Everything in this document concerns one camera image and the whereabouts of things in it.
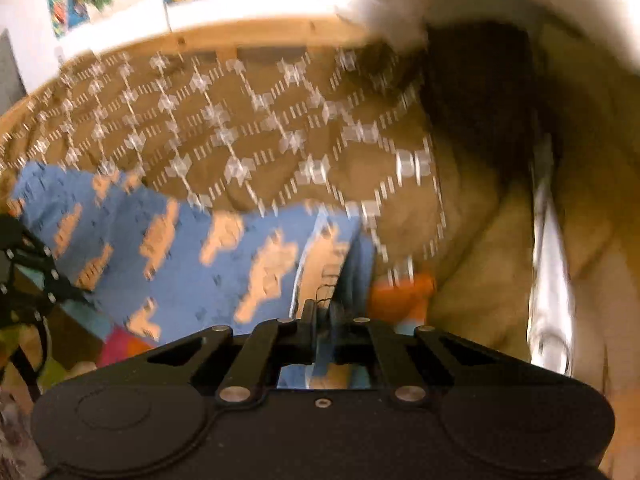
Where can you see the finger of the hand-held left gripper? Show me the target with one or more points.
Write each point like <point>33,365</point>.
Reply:
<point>30,260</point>

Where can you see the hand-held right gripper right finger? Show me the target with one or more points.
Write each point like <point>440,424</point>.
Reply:
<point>340,342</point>

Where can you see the shiny pale strip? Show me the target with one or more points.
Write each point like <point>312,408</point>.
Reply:
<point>547,270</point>

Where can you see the brown PF patterned blanket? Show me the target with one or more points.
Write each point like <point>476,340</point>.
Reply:
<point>280,30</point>

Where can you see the colourful patchwork bed sheet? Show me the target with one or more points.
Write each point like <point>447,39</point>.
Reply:
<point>400,295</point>

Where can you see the white garment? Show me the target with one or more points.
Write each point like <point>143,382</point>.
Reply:
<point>400,0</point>

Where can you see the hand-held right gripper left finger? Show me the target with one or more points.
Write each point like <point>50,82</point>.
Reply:
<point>308,332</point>

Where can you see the blue pants with orange print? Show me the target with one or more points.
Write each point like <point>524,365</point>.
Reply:
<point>200,280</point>

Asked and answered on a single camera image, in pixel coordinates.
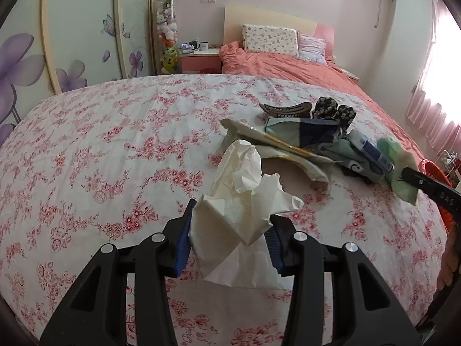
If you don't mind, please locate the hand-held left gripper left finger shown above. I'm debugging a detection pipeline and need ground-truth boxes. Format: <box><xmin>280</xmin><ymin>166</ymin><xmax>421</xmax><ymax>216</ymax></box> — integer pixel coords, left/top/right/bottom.
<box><xmin>39</xmin><ymin>199</ymin><xmax>198</xmax><ymax>346</ymax></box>

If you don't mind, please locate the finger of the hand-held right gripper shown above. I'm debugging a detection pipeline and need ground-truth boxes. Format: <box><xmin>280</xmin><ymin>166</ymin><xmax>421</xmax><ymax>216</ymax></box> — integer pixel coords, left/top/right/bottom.
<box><xmin>400</xmin><ymin>166</ymin><xmax>461</xmax><ymax>222</ymax></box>

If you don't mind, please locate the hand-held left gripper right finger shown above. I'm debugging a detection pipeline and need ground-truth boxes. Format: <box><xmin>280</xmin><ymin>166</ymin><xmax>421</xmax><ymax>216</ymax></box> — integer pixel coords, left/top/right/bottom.
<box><xmin>264</xmin><ymin>214</ymin><xmax>422</xmax><ymax>346</ymax></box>

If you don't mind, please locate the white tissue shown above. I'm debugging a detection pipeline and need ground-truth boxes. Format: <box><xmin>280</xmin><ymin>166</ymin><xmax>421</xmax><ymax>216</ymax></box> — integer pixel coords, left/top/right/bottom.
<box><xmin>189</xmin><ymin>139</ymin><xmax>305</xmax><ymax>289</ymax></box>

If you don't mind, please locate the green cloth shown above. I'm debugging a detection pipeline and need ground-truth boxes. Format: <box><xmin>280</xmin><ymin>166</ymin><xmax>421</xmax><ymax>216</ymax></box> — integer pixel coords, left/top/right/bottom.
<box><xmin>376</xmin><ymin>137</ymin><xmax>420</xmax><ymax>206</ymax></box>

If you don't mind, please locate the blue cracker packet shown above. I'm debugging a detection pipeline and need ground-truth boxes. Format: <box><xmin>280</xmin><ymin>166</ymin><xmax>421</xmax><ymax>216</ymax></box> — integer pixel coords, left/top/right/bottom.
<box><xmin>264</xmin><ymin>117</ymin><xmax>341</xmax><ymax>148</ymax></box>

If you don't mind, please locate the orange basket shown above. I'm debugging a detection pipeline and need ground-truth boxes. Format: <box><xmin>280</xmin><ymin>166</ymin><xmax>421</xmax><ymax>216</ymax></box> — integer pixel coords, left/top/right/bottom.
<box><xmin>420</xmin><ymin>159</ymin><xmax>461</xmax><ymax>226</ymax></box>

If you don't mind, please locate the blue and white tube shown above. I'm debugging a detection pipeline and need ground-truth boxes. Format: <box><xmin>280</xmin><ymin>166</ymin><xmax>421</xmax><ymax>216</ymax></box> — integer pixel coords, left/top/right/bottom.
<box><xmin>347</xmin><ymin>130</ymin><xmax>395</xmax><ymax>174</ymax></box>

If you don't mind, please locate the teal sock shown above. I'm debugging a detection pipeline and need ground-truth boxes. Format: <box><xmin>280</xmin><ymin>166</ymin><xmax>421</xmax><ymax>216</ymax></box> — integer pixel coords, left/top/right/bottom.
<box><xmin>317</xmin><ymin>139</ymin><xmax>388</xmax><ymax>183</ymax></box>

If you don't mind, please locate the pink curtain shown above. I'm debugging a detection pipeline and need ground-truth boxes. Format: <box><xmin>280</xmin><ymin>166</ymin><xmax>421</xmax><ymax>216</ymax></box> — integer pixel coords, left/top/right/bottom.
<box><xmin>405</xmin><ymin>0</ymin><xmax>461</xmax><ymax>159</ymax></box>

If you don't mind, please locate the floral bed sheet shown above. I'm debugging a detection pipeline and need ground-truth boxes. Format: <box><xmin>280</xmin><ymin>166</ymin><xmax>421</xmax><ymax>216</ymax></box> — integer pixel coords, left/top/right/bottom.
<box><xmin>0</xmin><ymin>74</ymin><xmax>456</xmax><ymax>346</ymax></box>

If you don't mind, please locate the black floral hair bow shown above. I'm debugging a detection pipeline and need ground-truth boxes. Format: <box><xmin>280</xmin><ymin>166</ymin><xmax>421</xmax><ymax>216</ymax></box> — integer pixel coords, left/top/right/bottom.
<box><xmin>310</xmin><ymin>97</ymin><xmax>357</xmax><ymax>130</ymax></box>

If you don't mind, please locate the brown hair claw clip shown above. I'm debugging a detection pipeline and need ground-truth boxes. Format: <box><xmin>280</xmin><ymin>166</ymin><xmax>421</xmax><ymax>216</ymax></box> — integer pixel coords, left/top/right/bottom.
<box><xmin>258</xmin><ymin>101</ymin><xmax>312</xmax><ymax>119</ymax></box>

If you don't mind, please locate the book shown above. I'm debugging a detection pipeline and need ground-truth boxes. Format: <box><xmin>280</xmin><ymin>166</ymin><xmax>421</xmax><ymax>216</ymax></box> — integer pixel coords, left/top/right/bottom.
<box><xmin>335</xmin><ymin>67</ymin><xmax>361</xmax><ymax>80</ymax></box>

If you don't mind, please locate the orange duvet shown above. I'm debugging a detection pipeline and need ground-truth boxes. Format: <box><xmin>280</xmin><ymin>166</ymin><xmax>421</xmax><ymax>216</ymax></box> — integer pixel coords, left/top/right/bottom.
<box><xmin>219</xmin><ymin>41</ymin><xmax>426</xmax><ymax>166</ymax></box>

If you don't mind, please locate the pink nightstand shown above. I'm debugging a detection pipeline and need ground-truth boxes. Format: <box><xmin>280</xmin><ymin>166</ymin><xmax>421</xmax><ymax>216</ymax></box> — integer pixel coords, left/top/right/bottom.
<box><xmin>179</xmin><ymin>48</ymin><xmax>222</xmax><ymax>76</ymax></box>

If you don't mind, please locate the pink striped pillow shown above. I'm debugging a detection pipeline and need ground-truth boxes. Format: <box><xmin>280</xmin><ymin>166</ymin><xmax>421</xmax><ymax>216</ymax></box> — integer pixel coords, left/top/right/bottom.
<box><xmin>298</xmin><ymin>34</ymin><xmax>330</xmax><ymax>65</ymax></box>

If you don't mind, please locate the floral print pillow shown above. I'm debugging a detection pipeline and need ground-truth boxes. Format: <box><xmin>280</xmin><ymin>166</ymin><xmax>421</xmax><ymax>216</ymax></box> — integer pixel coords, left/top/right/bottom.
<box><xmin>242</xmin><ymin>25</ymin><xmax>299</xmax><ymax>57</ymax></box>

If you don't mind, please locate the clear tube of plush toys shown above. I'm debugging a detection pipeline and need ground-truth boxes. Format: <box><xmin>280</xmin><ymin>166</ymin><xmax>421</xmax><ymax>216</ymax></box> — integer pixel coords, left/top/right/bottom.
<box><xmin>156</xmin><ymin>0</ymin><xmax>181</xmax><ymax>74</ymax></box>

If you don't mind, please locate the cream and pink headboard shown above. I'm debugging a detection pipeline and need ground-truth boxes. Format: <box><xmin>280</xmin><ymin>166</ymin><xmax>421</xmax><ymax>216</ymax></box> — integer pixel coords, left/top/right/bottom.
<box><xmin>223</xmin><ymin>5</ymin><xmax>335</xmax><ymax>56</ymax></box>

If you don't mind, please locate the wardrobe with purple flowers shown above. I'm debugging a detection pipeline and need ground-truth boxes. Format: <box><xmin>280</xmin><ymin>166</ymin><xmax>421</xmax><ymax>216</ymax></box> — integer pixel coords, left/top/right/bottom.
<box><xmin>0</xmin><ymin>0</ymin><xmax>159</xmax><ymax>138</ymax></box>

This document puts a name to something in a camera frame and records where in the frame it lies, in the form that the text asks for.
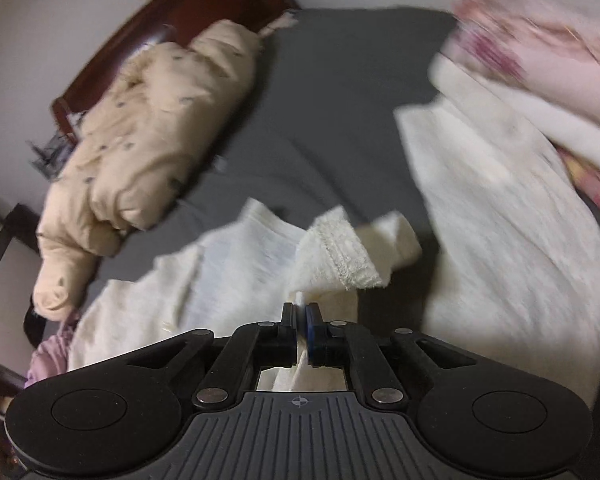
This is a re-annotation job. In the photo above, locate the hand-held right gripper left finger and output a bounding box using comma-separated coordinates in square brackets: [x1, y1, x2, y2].
[129, 302, 299, 408]

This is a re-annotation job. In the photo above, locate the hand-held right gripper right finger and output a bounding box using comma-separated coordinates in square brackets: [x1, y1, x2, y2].
[305, 303, 473, 407]

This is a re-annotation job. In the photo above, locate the white fuzzy cardigan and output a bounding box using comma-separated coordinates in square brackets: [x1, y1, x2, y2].
[67, 100, 600, 407]

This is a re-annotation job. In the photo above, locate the stack of folded pink clothes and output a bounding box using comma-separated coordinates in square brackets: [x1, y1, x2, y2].
[430, 55, 600, 182]

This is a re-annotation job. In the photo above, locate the grey bed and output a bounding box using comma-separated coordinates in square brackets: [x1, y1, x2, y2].
[40, 5, 600, 411]

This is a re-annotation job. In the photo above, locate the pink ribbed garment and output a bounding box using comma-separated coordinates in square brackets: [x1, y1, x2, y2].
[24, 310, 84, 392]

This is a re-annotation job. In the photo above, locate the beige heart-print duvet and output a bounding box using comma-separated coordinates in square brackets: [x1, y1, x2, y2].
[32, 19, 264, 322]

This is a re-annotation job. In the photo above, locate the cream grey striped wardrobe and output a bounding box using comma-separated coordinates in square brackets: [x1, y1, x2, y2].
[0, 195, 48, 397]

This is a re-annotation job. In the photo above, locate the pink yellow patterned cloth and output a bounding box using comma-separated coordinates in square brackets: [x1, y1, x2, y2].
[555, 147, 600, 233]

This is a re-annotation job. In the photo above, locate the dark wooden headboard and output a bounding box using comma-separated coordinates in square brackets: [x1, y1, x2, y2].
[50, 0, 302, 142]

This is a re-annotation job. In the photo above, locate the black wire rack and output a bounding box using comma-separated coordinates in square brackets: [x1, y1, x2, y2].
[27, 130, 82, 182]

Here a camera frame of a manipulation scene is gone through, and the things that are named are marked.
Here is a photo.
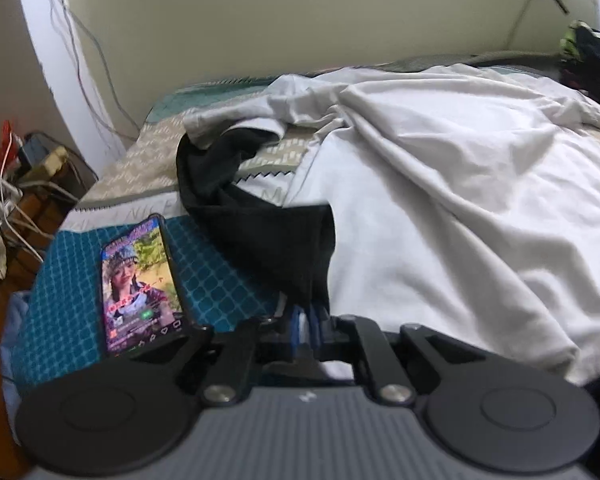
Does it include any white cable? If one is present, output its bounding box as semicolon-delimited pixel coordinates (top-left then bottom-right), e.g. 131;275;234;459
0;130;76;266

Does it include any smartphone with lit screen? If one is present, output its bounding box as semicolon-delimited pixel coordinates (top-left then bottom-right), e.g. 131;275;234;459
100;214;188;358

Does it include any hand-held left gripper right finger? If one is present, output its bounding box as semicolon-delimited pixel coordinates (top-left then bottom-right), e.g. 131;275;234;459
309;304;487;407

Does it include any teal and beige patterned bedsheet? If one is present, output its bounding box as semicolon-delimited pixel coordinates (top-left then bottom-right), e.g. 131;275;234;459
0;50;600;401

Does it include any small blue-grey box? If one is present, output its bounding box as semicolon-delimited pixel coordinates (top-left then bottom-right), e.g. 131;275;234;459
19;131;56;171

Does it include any light blue cloth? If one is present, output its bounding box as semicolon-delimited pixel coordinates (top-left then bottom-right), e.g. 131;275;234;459
0;290;33;411

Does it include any wooden side table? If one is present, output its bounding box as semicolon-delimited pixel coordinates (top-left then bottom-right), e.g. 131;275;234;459
0;160;101;463

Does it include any grey wall cable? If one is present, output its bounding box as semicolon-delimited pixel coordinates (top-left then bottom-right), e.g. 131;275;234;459
35;0;141;143

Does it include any beige box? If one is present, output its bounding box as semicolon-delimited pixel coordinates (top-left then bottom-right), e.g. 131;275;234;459
22;146;75;182

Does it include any red plastic bag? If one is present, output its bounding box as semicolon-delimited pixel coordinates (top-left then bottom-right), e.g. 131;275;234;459
0;120;23;171

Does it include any pile of dark clothes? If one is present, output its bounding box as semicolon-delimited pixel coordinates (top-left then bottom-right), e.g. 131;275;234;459
557;20;600;138

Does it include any white and black shirt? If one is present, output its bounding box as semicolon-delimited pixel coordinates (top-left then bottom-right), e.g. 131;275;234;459
176;62;600;386

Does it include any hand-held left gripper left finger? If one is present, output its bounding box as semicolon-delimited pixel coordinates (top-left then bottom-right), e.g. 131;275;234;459
169;304;309;407

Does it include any thin purple wall cable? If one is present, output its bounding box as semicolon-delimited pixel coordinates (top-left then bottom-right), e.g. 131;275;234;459
50;0;123;153

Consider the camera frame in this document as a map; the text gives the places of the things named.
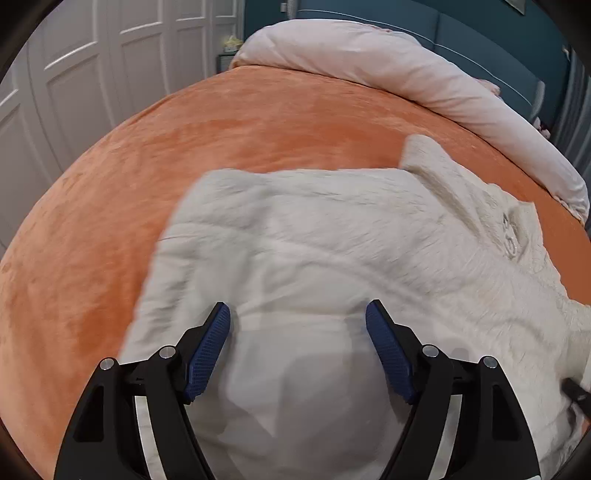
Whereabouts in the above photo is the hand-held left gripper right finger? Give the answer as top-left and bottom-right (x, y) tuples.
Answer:
(366, 300), (541, 480)

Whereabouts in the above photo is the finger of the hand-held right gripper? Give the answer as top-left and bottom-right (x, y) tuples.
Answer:
(562, 378), (591, 411)

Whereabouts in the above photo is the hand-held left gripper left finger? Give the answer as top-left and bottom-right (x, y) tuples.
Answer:
(54, 302), (230, 480)

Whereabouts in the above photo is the white fleece jacket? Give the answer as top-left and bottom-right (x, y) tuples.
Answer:
(122, 135), (591, 480)

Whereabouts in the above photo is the orange bed blanket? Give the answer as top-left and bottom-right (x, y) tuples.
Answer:
(0, 65), (591, 444)

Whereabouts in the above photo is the grey curtain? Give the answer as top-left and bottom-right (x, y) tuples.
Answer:
(554, 51), (591, 162)

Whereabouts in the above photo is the pale pink duvet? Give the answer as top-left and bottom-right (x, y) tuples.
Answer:
(231, 19), (591, 220)

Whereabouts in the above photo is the white panelled wardrobe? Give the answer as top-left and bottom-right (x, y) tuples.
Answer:
(0, 0), (250, 222)

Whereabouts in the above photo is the teal padded headboard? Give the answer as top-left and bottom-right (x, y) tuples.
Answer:
(242, 0), (571, 130)

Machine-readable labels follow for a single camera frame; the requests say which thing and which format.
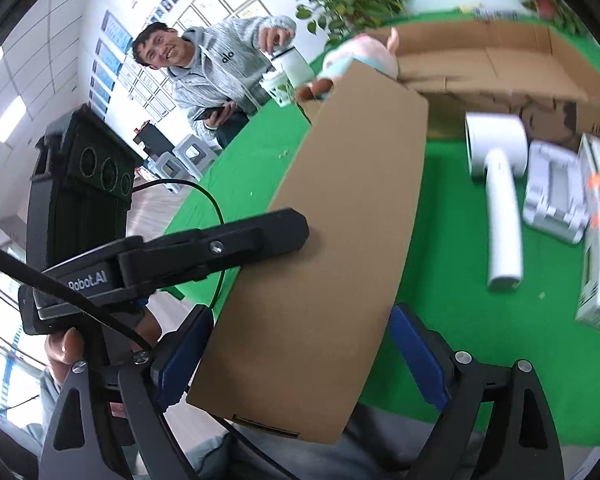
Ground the person's left hand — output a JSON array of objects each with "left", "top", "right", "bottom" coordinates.
[{"left": 44, "top": 327, "right": 87, "bottom": 388}]

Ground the green table cloth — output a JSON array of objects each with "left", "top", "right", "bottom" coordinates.
[{"left": 162, "top": 7, "right": 600, "bottom": 448}]

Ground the grey plastic stool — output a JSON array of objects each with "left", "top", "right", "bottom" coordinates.
[
  {"left": 152, "top": 151, "right": 201, "bottom": 193},
  {"left": 172, "top": 135, "right": 220, "bottom": 171}
]

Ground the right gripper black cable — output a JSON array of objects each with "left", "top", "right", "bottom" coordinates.
[{"left": 0, "top": 235, "right": 153, "bottom": 353}]

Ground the large cardboard box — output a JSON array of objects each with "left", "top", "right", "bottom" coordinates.
[{"left": 365, "top": 20, "right": 600, "bottom": 151}]

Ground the leafy green potted plant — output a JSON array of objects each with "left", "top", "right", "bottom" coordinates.
[{"left": 295, "top": 0, "right": 416, "bottom": 46}]

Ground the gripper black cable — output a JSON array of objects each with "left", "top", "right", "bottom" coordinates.
[
  {"left": 130, "top": 179, "right": 227, "bottom": 306},
  {"left": 0, "top": 235, "right": 153, "bottom": 353}
]

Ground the white plastic stand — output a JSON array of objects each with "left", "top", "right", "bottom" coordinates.
[{"left": 522, "top": 140, "right": 592, "bottom": 245}]

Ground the person's grey clothing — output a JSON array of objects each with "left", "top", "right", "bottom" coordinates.
[{"left": 190, "top": 400, "right": 486, "bottom": 480}]

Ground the brown cardboard insert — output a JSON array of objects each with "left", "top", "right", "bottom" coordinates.
[{"left": 186, "top": 62, "right": 430, "bottom": 445}]

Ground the white mug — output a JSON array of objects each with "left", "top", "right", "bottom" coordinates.
[{"left": 270, "top": 46, "right": 315, "bottom": 87}]

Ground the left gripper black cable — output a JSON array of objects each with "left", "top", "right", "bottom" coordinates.
[{"left": 130, "top": 179, "right": 227, "bottom": 306}]

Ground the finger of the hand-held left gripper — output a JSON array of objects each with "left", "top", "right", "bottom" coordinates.
[{"left": 117, "top": 207, "right": 311, "bottom": 295}]

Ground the row of wall posters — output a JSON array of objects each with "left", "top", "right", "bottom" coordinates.
[{"left": 87, "top": 0, "right": 276, "bottom": 116}]

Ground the pink plush pig toy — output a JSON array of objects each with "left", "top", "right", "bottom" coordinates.
[{"left": 296, "top": 27, "right": 401, "bottom": 103}]

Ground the white hair dryer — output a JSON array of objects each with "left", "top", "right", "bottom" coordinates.
[{"left": 464, "top": 112, "right": 528, "bottom": 292}]

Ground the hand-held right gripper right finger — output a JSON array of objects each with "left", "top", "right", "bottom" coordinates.
[{"left": 387, "top": 304, "right": 566, "bottom": 480}]

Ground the black phone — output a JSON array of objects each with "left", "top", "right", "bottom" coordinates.
[{"left": 192, "top": 105, "right": 226, "bottom": 122}]

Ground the blue patterned packet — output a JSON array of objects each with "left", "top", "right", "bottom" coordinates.
[{"left": 482, "top": 7, "right": 523, "bottom": 22}]

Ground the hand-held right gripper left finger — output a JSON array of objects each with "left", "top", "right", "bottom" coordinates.
[{"left": 39, "top": 304, "right": 215, "bottom": 480}]

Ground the person's left forearm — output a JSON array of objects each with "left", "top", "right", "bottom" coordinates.
[{"left": 27, "top": 367, "right": 63, "bottom": 441}]

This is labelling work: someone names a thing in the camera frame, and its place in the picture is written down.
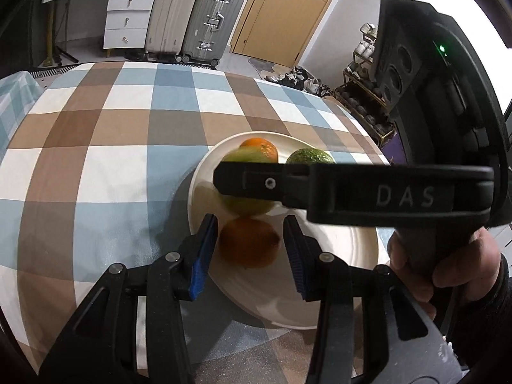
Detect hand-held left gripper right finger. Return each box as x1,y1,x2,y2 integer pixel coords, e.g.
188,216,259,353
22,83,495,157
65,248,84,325
282,215,465,384

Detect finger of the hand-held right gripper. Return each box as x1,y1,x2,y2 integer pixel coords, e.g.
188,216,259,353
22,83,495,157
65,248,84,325
213,161,312,209

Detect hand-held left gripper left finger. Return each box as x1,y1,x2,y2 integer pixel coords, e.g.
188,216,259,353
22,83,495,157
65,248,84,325
38,213,220,384

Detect green yellow citrus fruit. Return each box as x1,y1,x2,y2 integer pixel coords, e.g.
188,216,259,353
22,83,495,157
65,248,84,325
218,146,281,216
286,148,336,165

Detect cream round plate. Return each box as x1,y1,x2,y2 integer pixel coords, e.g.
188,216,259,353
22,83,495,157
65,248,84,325
187,131,380,331

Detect orange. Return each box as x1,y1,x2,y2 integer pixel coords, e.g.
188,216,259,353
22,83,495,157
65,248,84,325
219,217,281,269
240,138,279,164

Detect person's right forearm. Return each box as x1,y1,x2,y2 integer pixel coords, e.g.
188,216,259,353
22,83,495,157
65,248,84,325
448,254,512,371

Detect person's right hand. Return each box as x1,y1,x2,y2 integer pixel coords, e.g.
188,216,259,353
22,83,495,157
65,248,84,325
389,227,505,321

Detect shoe rack with shoes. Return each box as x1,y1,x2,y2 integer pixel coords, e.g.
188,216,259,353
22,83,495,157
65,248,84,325
334,22,397,147

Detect shoes on floor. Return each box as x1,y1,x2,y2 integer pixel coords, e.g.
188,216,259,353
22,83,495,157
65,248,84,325
264,66,332,97

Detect silver suitcase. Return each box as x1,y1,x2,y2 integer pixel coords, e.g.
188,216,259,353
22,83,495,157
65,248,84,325
182,0,247,65

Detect wooden door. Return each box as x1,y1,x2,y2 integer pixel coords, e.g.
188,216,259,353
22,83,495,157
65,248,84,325
231,0,349,68

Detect beige suitcase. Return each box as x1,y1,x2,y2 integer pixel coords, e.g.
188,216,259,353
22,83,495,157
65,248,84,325
145,0,204,59

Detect white drawer cabinet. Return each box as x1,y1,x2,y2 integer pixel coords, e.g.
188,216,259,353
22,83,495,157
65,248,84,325
103,0,157,52

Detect blue checked cloth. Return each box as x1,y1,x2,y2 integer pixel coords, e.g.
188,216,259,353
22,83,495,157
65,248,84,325
0,71,41,156

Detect yellow pole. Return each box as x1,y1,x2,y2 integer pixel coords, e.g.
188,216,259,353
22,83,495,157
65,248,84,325
42,0,57,67

WORK TO BE COMPLETED
Up to and including the line containing "Where can you see the hand-held right gripper left", quote each line of the entries above from the very first, please, exactly and without images.

YOUR RESPONSE
Everything in this document concerns one camera image and the whereabouts of things in it.
Where can you see the finger of the hand-held left gripper? Show me the target with one or more points.
Write each point like <point>33,365</point>.
Reply:
<point>30,260</point>

Where can you see the hand-held right gripper right finger? Show me the target with one or more points.
Write each point like <point>440,424</point>.
Reply:
<point>340,342</point>

Where can you see the shiny pale strip? Show me the target with one or more points.
Write each point like <point>312,408</point>.
Reply:
<point>547,270</point>

Where can you see the brown PF patterned blanket? Show me the target with one or more points.
Write each point like <point>476,340</point>.
Reply:
<point>280,30</point>

Where can you see the colourful patchwork bed sheet? Show me the target with one or more points.
Write each point like <point>447,39</point>.
Reply:
<point>400,295</point>

Where can you see the white garment? Show me the target with one or more points.
Write each point like <point>143,382</point>.
Reply:
<point>400,0</point>

Where can you see the hand-held right gripper left finger? Show me the target with one or more points.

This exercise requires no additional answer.